Beaten-down shares of Citi have jumped more than 60 per cent this week amid the bounce in banking stocks. CEO Vikram Pandit in a memo to employees leaked to the media earlier this week said the bank was profitable during the first two months of the year.
Citigroup is expected to unveil the boardroom shakeup by early next week, when it files its annual proxy statement. The New York-based company is likely to disclose that two current directors will step down due to the mandatory retirement age of 72.
In late February, Chairman Dick Parsons said Citigroup planned to reconstitute its board through a majority of new independent directors.

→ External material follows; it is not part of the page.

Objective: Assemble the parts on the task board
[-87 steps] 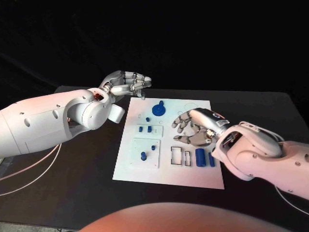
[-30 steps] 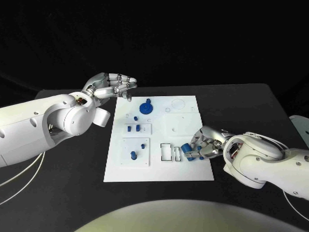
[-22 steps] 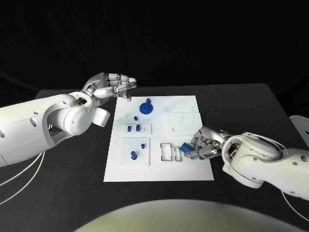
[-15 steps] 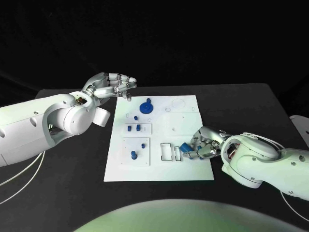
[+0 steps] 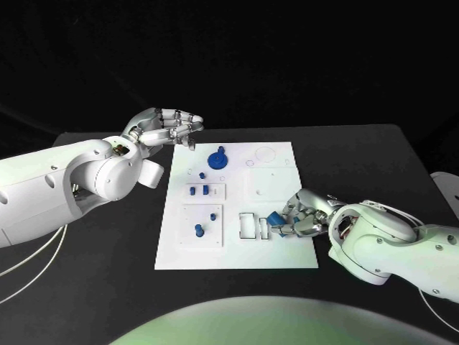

The board has 15 directors, three of whom have announced that they will not be standing for election at the company's annual meeting in April.
Meanwhile, Citicorp shares led a stock market upsurge after chairman Parsons told Reuters that the embattled bank doesn't need additional capital injections from the government, leading to hopes that the banking sector may be stabilising.
Earlier in the week, CEO Pandit had said the bank was profitable on an operating basis for the first two months of the year.
Battered by the financial meltdown, the corporation received three lifelines from the US government, including a fresh capital injection of $45 billion.
Recently, the US Treasury in a statement said it would be converting part of preferred stocks in Citi to common equity.